Reader Question: Why is there citrus fruit in my beer?

Reader Question: Why is there citrus fruit in my beer?

Reader Melba asks:

Excuse me Fervere…can you explain this common practice of a lemon or a lime with a brew?

Paulaner Weißbier served with wedge of lemon

Paulaner Weißbier served with wedge of lemon in a classic pilsner glass.


Wheat beer (weizen or weißbier) tends towards citrusy in flavor and was traditionally a spring beer, because the wheat was harvested in late fall, and the beer fermented over the winter. When these Märzens were served, to complement the citrusy flavor and to celebrate the good weather, a round slice of orange or lemon was put in the beer.
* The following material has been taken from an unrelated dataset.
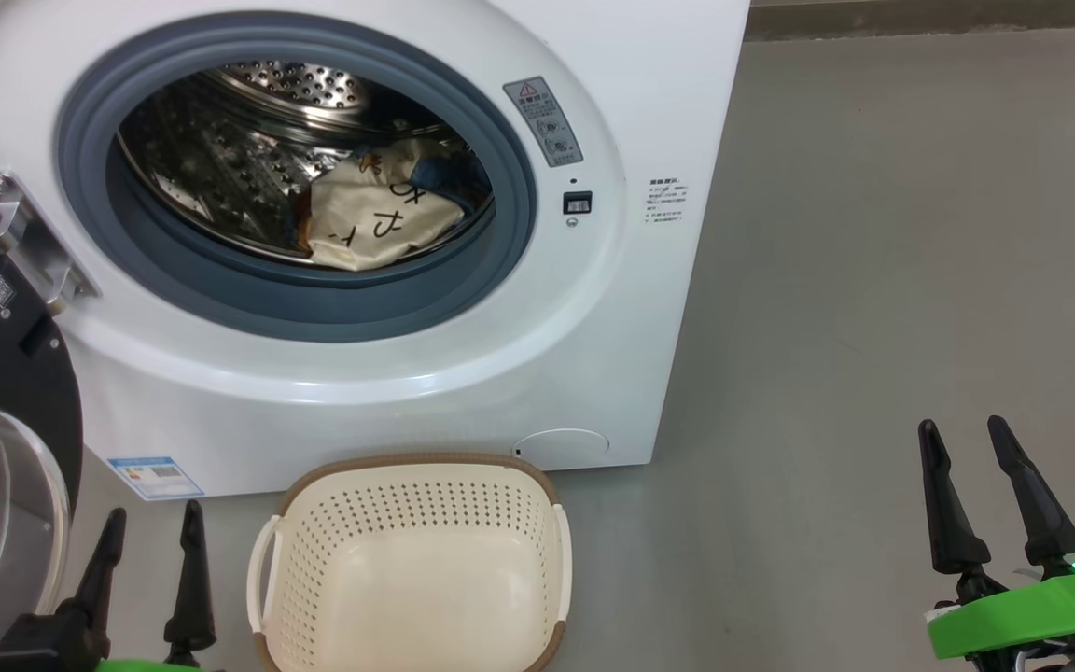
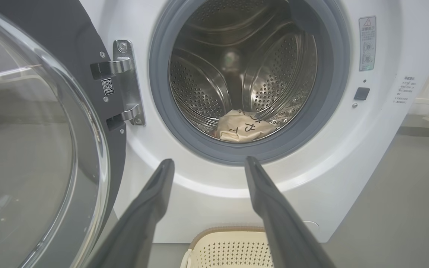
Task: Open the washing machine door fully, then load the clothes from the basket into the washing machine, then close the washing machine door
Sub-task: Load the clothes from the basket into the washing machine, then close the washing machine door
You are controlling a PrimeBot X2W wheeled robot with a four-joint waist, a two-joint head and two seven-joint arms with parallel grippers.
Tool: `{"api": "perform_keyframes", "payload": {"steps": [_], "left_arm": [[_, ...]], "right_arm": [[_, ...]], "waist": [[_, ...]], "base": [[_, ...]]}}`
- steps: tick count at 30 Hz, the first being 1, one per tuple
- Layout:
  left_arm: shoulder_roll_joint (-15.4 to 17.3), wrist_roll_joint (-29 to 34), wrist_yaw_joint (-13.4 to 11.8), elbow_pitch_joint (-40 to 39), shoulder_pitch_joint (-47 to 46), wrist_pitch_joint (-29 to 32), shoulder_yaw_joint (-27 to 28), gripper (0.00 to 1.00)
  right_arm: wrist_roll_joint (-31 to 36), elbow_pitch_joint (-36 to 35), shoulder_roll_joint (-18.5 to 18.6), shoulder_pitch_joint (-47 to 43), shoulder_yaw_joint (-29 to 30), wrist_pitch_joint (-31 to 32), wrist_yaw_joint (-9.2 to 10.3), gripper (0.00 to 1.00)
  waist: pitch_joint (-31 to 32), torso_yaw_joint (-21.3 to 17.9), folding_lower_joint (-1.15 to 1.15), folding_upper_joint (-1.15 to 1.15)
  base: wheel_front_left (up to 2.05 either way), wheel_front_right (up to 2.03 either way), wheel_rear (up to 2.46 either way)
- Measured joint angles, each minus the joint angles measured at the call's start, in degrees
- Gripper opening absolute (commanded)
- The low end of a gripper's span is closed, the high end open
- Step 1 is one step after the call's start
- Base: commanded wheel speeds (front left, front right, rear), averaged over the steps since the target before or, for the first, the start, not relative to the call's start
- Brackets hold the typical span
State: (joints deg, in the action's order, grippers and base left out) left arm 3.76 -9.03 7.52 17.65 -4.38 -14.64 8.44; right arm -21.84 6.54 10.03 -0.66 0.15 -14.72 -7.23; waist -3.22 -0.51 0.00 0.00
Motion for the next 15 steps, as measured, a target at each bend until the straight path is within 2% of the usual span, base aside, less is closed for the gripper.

Because it tasted good, it stayed. It isn’t served like this everywhere, but it’s a nice touch.

What about the lime in Mexican beer? This is a bit more controversial. To begin, I will say that lime in a Dos Equis Lager or Amber tastes great, and both are fine beers. But how did the lime end up in there in the first place? Marketing. Limes are associated with Tex-Mex cuisine and tequila. It seemed natural to put a lime into a Mexican beer. But it also had another wonderful quality–it covered up defects in shit beer. The design of a Corona bottle is no accident. The beer is very light in color, golden-yellow, so the bottlers want to show that off by using clear glass. But clear glass lets in light, which breaks down a chemical in beer, which then combines with sulfer in the proteins from the yeast and mash. This leads to skunky beer.

So Corona becomes skunky, quickly. To combat this odor from reaching the nostrils of drinkers, Corona bottles have a bulge in their long-neck. This traps much of the skunk odor. To make it even more difficult to smell, Corona is served with nature’s deodorizer–citrus fruit. The lime further covers up the skunk and makes the beer somewhat drinkable.

Now there are a lot of people who like Corona. That’s great. There are people who pretend to like things like haggis and sweetbreads, too. I like yogurt, and that’s just spoiled, curdled milk. But at least I know what I’m ingesting. All I ask of anyone who might defend the drinking of skunky beer, with or without lime, is that you know what you’re drinking.